To cut corners on costs, many small businesses are using some alarming technological practices, such as “piggybacking” on nearby Wi-Fi networks, that are putting their data at risk, a new survey shows. The irony is that in the process, they often overlook simple, cost-saving tools such as Voice over Internet Protocol (VoIP) and cloud-based storage.
Data loss is detrimental to any business. The loss of critical spreadsheets, documents and other material such as sensitive customer information can cost businesses a considerable amount of time and money to recover lost data — if the data can even be recovered. Yet the urge to save pennies causes many businesses to continue to use technology in a “pound-foolish” fashion.
The attraction of piggybacking on an unsecured Wi-Fi network to conduct business from the office or home is pretty straightforward: You’re connecting to the Internet on someone else’s dime. The problem is that your data is open to prying eyes; others can jump on the network as easily as you did.

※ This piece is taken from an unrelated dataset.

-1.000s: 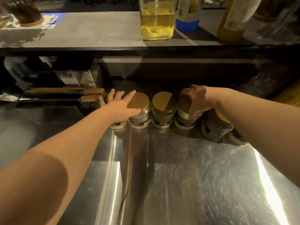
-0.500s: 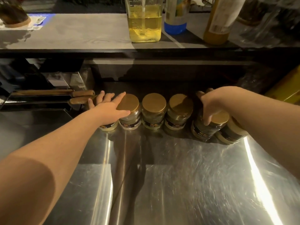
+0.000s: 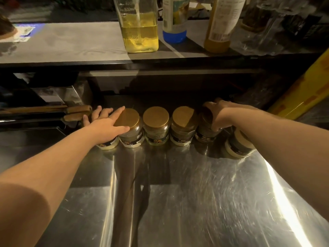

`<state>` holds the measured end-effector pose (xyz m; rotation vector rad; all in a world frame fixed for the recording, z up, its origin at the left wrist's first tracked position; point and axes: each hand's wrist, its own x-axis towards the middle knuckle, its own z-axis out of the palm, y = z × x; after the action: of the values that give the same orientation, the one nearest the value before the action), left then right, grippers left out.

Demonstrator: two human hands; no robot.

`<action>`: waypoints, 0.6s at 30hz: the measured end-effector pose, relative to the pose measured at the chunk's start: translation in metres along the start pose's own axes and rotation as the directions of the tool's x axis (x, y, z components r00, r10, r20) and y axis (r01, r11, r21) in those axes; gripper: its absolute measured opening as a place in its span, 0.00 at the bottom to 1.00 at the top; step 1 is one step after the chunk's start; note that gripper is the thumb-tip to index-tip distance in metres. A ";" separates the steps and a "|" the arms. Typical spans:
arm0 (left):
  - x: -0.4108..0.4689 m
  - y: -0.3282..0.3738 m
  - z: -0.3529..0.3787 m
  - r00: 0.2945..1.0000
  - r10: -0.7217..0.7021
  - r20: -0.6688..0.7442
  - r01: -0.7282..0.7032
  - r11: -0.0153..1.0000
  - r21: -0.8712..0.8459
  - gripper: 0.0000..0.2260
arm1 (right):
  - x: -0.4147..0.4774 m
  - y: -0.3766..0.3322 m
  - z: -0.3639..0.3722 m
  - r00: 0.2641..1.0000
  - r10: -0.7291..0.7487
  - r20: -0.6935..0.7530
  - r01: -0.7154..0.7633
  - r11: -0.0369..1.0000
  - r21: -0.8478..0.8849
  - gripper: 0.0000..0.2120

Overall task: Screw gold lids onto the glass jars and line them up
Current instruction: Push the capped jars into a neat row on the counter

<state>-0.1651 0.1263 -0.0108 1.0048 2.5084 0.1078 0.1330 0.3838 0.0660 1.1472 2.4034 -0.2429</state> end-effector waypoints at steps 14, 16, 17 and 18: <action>-0.001 -0.009 0.008 0.994 0.035 -0.102 -0.034 0.999 0.009 0.38 | 0.005 0.020 0.009 0.995 -0.102 -0.010 0.103 0.991 0.081 0.54; -0.001 -0.006 0.008 0.994 0.033 -0.108 -0.032 0.999 0.011 0.39 | 0.002 0.026 0.010 0.996 -0.087 -0.012 0.088 0.990 0.114 0.59; -0.002 -0.004 0.006 0.993 0.026 -0.117 -0.025 1.000 0.012 0.39 | -0.001 0.030 0.008 0.997 -0.071 -0.020 0.073 0.991 0.110 0.61; -0.004 -0.002 0.005 0.991 0.012 -0.134 -0.009 1.000 0.016 0.38 | -0.005 0.037 0.005 0.998 -0.049 -0.029 0.051 0.995 0.082 0.61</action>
<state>-0.1621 0.1213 -0.0141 1.0493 2.6290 0.1641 0.1656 0.4022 0.0649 1.1341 2.4685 -0.3487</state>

Using a secure Internet connection to conduct business should be a no-brainer, but the practice of piggybacking lives on. A quarter of respondents to a recent joint survey on small business technology from Lenovo, the computer maker, and the computer chip-maker AMD said they or someone in their company piggybacked on available Wi-Fi networks to conduct business. The bosses aren’t much better; almost one in five senior-level executives (17 percent) and proprietor/owners (17 percent) said they were guilty of piggybacking.
An alternative cost-saving technology that can provide free or low-cost audio and video communication, VoIP , is largely overlooked, the survey showed. Nearly three quarters (70 percent) of survey respondents said their small business didn’t use VoIP for business calls. And almost nine in 10 (87 percent) confessed to being clueless about “unified communications,” which is the integration of voice, video, audio and instant messaging tools.
Wi-Fi piggybacking isn’t the only weak link in the small business security chain, according to the survey. Despite the consequences of data loss, many small businesses continue to back up critical business data using highly disposable and insecure methods; half of all respondents said they or their company uses USB thumb drives and CDs/DVDs to back up important information.
Other secure and cost-effective means of data storage such as Web-based cloud storage were seldom used by the small businesses surveyed. While nearly half (43 percent) of respondents are at least aware of cloud computing , only 13 percent say they use an online storage service.